EXERCISE.
The answer should be one number: how many lines in the records below contain the word "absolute".

[Opening MATERIAL SHOWN section]

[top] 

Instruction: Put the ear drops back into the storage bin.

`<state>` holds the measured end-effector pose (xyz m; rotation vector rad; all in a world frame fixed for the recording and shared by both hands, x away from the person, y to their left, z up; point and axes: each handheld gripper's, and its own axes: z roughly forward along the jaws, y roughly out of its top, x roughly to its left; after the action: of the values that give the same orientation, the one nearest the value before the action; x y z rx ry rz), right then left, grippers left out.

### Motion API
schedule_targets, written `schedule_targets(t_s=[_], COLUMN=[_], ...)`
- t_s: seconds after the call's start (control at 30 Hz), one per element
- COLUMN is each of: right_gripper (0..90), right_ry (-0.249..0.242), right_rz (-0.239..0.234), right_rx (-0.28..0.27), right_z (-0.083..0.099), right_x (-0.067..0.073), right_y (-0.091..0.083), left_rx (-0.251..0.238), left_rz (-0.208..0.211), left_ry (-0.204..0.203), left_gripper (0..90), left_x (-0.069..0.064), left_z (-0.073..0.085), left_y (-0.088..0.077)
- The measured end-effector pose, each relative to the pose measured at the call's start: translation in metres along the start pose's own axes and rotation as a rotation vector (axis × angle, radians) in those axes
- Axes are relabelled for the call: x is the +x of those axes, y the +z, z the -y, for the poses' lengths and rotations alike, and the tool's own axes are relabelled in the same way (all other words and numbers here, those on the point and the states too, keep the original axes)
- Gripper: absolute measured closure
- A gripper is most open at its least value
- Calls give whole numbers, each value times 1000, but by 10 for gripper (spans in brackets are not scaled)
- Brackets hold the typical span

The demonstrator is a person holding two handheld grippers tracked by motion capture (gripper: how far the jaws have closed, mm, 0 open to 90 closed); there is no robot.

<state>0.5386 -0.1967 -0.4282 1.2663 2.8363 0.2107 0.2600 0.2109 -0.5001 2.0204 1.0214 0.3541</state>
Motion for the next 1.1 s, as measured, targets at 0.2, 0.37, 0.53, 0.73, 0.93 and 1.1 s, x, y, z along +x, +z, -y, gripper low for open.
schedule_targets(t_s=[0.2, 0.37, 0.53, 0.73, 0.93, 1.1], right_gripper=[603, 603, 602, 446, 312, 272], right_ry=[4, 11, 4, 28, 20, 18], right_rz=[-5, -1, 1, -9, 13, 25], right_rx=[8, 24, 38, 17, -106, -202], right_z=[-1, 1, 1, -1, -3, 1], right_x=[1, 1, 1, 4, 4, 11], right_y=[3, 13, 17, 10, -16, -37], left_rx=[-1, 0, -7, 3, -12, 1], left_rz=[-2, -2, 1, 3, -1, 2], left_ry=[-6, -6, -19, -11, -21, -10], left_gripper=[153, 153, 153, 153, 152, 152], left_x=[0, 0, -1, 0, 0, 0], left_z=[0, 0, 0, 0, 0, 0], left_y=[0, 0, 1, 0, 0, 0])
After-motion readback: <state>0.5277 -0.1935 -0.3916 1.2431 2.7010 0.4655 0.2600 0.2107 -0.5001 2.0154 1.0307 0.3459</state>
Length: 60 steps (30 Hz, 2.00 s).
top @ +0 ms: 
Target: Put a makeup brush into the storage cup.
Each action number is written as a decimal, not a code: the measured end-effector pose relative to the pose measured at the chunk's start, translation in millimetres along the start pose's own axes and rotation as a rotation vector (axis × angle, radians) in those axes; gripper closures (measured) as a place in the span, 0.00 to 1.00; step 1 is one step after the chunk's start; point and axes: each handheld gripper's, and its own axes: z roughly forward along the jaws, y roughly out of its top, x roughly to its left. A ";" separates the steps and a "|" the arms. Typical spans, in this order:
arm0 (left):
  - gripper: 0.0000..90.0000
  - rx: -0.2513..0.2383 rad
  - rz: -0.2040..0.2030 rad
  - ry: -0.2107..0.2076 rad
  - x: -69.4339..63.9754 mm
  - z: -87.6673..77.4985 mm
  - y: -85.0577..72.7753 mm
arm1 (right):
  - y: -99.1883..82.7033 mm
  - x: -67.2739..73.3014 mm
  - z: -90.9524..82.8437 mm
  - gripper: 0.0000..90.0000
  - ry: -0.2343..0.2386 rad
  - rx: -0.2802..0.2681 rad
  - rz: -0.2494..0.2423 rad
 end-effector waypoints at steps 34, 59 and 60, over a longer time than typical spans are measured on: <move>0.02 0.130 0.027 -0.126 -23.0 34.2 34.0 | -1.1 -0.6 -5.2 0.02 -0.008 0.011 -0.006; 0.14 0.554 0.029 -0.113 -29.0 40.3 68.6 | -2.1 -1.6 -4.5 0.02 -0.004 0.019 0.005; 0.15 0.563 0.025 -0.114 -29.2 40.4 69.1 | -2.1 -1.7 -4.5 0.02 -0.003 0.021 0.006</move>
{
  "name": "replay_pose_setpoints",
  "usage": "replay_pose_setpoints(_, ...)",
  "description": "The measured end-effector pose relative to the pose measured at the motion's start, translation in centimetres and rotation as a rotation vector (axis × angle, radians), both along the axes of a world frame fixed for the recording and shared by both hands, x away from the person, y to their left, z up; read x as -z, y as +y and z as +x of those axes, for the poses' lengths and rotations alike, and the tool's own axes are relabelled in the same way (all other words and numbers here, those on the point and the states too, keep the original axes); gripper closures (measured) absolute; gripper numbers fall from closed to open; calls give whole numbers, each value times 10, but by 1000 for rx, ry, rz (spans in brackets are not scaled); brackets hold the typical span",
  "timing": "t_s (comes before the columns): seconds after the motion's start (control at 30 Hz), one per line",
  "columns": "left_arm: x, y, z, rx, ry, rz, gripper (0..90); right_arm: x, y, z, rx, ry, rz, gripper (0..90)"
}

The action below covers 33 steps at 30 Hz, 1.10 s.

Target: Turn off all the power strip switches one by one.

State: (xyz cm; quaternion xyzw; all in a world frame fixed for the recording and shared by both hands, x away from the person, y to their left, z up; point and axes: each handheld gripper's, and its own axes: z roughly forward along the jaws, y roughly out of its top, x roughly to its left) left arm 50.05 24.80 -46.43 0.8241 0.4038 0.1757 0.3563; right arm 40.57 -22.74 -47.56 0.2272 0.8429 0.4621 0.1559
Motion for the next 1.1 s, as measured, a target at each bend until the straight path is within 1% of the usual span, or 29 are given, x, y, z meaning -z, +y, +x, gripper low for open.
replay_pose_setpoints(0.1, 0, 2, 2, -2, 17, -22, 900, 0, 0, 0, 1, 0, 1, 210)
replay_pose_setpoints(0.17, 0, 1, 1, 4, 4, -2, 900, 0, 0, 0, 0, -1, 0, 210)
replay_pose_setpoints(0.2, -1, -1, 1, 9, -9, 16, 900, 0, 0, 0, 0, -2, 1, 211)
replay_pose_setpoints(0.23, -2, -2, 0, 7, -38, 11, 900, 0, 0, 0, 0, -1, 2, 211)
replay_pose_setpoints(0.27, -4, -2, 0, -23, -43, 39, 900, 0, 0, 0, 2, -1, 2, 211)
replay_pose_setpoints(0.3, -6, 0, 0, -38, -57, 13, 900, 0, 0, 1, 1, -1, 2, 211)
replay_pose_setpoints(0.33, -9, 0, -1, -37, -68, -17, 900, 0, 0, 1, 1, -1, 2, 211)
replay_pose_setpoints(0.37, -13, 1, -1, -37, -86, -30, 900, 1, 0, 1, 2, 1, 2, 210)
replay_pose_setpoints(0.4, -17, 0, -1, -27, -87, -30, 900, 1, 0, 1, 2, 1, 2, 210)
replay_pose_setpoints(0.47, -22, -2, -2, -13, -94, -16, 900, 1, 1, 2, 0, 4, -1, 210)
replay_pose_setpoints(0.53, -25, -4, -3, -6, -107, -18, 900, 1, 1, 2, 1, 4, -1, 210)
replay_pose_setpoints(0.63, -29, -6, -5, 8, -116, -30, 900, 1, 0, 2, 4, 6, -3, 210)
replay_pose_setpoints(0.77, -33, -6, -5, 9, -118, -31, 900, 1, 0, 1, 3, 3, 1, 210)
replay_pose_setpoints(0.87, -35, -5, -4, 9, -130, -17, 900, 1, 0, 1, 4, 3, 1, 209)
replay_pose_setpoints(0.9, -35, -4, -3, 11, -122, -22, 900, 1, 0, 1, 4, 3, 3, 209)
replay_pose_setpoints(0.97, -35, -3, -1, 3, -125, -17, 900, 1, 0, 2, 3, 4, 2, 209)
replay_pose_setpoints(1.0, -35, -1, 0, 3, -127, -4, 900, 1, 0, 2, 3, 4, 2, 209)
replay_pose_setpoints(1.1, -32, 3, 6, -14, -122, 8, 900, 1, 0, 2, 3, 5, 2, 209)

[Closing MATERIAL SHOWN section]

PROBLEM SOLUTION.
2